Revealing the hospital chargemaster did not create a ready trove of prices that were easily understood by patients, or really anyone. The chargemaster is a comprehensive compendium of all charges for all services that a hospital may provide. Further, it is possible that the chargemaster includes services no longer provided if it has not been updated recently. The prices listed also do not reflect what may actually be paid. Instead, the chargemaster could be considered the list price from which all negotiations start. In that way, it is almost like the manufacturer’s suggested price for a car. It is shown, but highly unlikely that anyone actually pays that specific amount. The other difficulty in extracting easy to understand information for the average person from a chargemaster is that it will be organized by billing code or some other coding context. It would not, for example, say hip replacement, x-ray, or another readily identifiable service.
While obtaining a chargemaster does not necessarily help someone determine what they will have to pay, it is an important data element. As discussed with Aneesh Chopra in an episode of Healthcare de Jure (listen below), the chargemaster information can be combined with other pieces of information to begin stitching together the bigger picture. Each piece of information sheds light on some area that will be helpful, even if the nature of that help is not ascertainable at first.
What about requiring health insurance companies and hospitals or physician group to disclose the cost of a service? The second round of healthcare reform passed in 2012 included a provision obligating health insurers, hospitals, and physicians to disclose the cost of a service upon request. The seemingly simple requirement has a lot of nuance and complication, which results in the right not being invoked very frequently. To obtain a quote, an individual may need to state a specific CPT code, something that most people either have never heard of or would not know with sufficient specificity. Additionally, the quote will only apply to a specific service identified, which means any additional service or procedure provided in addition to the one asked about will come with an unknown cost.
The difficulties in obtaining a price come from the personal experience of this author. Within the past year, a request was made to a clinician’s organization about the cost of the procedure. The response given was to ask the health insurance company. The health insurance company would not answer until coverage was effective and even then punted the question back to the clinician organization. The merry-go-round would likely have continued indefinitely and was only short-circuited after communication was made to an internal contact to address the issue. Why was the process made so hard? That has yet to be answered.
The Massachusetts experience could soon go national following the recent Executive Order on Improving Price and Quality Transparency in American Healthcare to Put Patients First issued by the president. The broad brush of the Executive Order will be to force hospitals, physicians, other clinicians, and health insurance companies to make price information available. Per the Executive Order, regulations should begin to be proposed within 60 days of the order. Leaving aside whether the timeframe is reasonable, what will or should the upcoming regulations look like? Every person who answers that question could very well have a different answer. The one likelihood will be that any required action will not act as anticipated.

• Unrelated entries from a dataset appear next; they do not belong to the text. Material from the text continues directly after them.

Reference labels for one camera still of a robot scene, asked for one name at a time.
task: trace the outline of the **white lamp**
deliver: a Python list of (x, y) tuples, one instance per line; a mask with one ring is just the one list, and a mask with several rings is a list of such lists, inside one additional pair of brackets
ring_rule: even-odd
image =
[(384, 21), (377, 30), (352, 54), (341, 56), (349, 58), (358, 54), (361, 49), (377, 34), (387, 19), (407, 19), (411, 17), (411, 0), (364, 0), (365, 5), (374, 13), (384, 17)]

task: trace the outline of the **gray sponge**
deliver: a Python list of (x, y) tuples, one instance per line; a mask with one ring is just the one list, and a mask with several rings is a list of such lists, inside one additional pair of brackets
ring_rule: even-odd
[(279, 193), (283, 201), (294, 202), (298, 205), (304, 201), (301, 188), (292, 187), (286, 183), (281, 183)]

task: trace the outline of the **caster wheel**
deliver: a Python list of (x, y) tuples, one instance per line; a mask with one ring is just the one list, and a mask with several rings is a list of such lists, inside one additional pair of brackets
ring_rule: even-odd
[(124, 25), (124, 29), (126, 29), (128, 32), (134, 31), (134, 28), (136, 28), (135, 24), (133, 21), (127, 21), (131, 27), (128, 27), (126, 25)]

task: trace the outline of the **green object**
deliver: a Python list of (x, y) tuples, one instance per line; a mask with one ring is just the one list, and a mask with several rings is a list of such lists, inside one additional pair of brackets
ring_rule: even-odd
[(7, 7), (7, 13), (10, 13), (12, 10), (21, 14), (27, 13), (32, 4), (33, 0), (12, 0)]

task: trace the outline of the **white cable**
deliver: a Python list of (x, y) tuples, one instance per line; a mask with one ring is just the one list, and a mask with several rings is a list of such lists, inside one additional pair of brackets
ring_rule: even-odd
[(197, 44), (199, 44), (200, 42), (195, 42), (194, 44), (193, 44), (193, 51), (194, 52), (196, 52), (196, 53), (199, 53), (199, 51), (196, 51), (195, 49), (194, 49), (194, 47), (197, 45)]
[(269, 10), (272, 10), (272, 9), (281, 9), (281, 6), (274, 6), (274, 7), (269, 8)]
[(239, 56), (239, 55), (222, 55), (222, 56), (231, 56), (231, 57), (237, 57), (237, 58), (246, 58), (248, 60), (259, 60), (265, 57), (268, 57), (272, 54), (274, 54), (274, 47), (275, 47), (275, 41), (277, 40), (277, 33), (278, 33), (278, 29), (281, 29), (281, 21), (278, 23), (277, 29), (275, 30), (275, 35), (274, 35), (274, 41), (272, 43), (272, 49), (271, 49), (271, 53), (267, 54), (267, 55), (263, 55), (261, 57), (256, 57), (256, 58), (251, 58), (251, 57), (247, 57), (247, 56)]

With all of the recent and not so recent actions, what does that mean for price transparency? It means that price transparency is not easy, individuals may not necessarily use the information, and no system of disclosure will operate as intended or expected. Despite those challenges, efforts to increase the availability of information should likely proceed. Putting more data points out into the wild provides the ability for someone (or many someones) to put the data together in a new way or present it in a new manner that enables better comprehension and use.
While price information has traditionally been jealously guarded as proprietary or a trade secret, why is that the case? Why should light not be shined on that information to potentially create a more level playing field and one where informed decisions can be made.